Two 15°/30 m doglegs were observed over three drilling singles. At this point, because the projected build rate requirement exceeded 30°/30 m to land at the specified TVD, the BHA was tripped to set the motor at the 3.2° tilt angle necessary to achieve the required build rate. After obtaining a 36.1° and a 34.7° dogleg, the BHA was tripped to adjust the motor to a rotatable setting. Rates of penetration exceeding the anticipated 4 m/hr were achieved in both the curved and horizontal sections, with penetration rates of 12 m/hr in the curve and horizontal section.

An invert mud system facilitated hole cleaning through the build section in Fernie and Nordegg shale, and also minimized shale effects while the hole remained open. The curve was landed at 2,100.8 m TVD and a 90° inclination following a vertical section of 87.66 m. At 90° inclination, the hole was circulated and displaced to a viscosified diesel polymer fluid system that was weighted to contain formation pressures.

The horizontal section was drilled within the specified TVD window (1 m), although a kick was taken at 2,184 m measured depth (MD). Increasing the mud weight to 1,050 kg/cu m controlled the kick, and drilling continued to a total depth of 2,439 m MD. The time from kick off to total depth was 9.8 days.

The well was successfully reentered and drilled with few problems. The build section to 90° inclination was cased with 60.43-mm tubing (uncemented) to 2,157 m MD, while the 281 m horizontal section was left open hole. TVD was maintained within 1 m. Initial production improved from the previous 3.2 cu m oil/day to 300 cu m oil/day, with gas production increasing from 500 cu m/day to 26,300 cu m/day (Table 1 [22568 bytes]).

Well preparation costs were $121,800 (all amounts are in Canadian dollars), and the drilling and completion costs were $603,303.

Golden field

The primary geological target of a Norcen Energy Resources high-angle reentry project in the Golden field was the Slave Point formation. This formation consists of a light to dark brown limestone interbedded with crystalline dolomite and shale laminate.

Stromatoporoids are found in abundance in the eastern and southern flanks of the Peace River Arch in northern Alberta. Of 22 existing vertical wells in this field, four had been abandoned because of low production, and another was operating below minimum economic criteria.

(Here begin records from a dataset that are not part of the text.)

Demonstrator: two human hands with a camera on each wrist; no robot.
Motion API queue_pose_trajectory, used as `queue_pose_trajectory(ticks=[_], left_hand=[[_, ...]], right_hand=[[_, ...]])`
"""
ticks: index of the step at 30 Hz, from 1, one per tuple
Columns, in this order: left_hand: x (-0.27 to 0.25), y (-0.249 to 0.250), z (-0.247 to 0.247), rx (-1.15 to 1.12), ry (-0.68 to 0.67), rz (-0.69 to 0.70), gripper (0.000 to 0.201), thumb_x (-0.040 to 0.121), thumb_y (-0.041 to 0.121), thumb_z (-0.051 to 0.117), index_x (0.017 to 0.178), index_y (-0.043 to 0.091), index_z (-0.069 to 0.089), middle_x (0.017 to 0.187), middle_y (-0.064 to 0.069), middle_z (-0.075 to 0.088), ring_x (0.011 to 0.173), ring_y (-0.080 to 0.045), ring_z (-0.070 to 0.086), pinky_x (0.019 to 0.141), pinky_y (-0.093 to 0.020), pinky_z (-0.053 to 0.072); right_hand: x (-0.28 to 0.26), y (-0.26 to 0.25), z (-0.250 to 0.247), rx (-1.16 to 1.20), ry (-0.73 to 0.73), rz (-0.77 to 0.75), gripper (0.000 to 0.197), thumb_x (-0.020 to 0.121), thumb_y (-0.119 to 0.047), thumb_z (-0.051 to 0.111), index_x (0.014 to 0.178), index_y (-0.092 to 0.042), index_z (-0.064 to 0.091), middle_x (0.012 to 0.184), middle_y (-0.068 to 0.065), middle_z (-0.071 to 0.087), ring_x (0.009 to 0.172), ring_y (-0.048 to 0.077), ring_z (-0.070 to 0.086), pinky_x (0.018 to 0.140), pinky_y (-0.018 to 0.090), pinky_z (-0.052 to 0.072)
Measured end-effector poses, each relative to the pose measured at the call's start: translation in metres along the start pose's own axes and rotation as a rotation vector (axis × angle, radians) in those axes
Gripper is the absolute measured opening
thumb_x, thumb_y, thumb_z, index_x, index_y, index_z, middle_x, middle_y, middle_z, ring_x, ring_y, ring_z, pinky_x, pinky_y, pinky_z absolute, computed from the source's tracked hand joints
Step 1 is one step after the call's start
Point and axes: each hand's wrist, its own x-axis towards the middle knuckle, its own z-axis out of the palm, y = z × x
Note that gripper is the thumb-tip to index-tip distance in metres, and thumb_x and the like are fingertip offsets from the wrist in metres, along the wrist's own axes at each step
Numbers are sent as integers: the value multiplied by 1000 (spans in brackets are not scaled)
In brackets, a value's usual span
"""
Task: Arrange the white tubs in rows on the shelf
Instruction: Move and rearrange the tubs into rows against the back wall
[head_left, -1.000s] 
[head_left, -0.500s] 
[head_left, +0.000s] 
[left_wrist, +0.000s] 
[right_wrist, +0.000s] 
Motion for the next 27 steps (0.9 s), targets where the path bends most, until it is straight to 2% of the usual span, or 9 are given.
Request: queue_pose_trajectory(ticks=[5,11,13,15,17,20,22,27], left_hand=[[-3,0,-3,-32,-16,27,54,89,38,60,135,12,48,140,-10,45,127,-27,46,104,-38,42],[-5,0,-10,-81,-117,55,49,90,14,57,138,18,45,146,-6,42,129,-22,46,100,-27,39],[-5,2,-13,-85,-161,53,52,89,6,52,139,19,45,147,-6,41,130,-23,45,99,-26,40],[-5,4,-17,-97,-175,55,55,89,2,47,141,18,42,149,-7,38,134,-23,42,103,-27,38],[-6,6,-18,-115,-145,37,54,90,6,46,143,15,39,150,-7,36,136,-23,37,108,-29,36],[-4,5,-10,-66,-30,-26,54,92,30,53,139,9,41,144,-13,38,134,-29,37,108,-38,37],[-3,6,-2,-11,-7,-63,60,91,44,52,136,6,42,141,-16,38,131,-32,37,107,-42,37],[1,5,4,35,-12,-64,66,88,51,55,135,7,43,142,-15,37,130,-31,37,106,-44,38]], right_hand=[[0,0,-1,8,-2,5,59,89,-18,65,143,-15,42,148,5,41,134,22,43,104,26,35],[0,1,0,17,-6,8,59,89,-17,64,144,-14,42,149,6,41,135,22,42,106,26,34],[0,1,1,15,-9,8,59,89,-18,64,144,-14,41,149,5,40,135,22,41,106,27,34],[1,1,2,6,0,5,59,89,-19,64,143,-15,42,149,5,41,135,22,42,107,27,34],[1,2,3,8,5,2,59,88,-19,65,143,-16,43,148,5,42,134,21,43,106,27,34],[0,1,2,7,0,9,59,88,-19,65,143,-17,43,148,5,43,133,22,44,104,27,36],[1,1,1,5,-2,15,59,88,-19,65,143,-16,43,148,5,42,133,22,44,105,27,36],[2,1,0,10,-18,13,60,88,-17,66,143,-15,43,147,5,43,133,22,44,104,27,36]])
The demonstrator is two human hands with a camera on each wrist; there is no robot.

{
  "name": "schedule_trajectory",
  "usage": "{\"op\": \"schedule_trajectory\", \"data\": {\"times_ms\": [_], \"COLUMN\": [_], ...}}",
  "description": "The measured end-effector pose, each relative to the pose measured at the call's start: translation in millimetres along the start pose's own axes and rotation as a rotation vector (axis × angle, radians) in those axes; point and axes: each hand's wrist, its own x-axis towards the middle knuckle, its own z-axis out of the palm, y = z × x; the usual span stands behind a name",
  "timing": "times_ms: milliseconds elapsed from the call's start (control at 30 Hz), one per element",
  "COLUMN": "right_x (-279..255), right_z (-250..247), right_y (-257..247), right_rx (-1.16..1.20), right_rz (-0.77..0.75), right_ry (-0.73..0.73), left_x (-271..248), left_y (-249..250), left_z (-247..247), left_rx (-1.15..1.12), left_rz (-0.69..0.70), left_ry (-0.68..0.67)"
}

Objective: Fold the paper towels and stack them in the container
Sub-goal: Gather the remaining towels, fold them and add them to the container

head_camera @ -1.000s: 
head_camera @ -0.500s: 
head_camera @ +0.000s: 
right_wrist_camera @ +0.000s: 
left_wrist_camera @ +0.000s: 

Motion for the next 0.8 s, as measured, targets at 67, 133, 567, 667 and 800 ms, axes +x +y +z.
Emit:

The vertical wells had been drilled at various times between 1975 and 1991. All were cased wells generally having the following parameters:

  • Surface casing: 219.1 mm, J-55, 25.7 kg/m

  • Intermediate casing: 139.7 mm, K-55, 20.8 kg/m

  • Production liner: 73-mm EUE tubing landed at 1,500-1,600 m.

The project was to reenter three of the four abandoned wells, intersecting the third and fourth cycles of the Slave Point formation and reaching beyond the swept zone of the vertical wells.

The objectives for these wells included the following:

  • Penetration of the formation beyond the swept zone of the existing well

  • Qualification for the Alberta Royalty Holiday program by drilling 100 m at an inclination greater than 80°

  • Avoidance of problem shale exposure in the Ireton formation at the casing point.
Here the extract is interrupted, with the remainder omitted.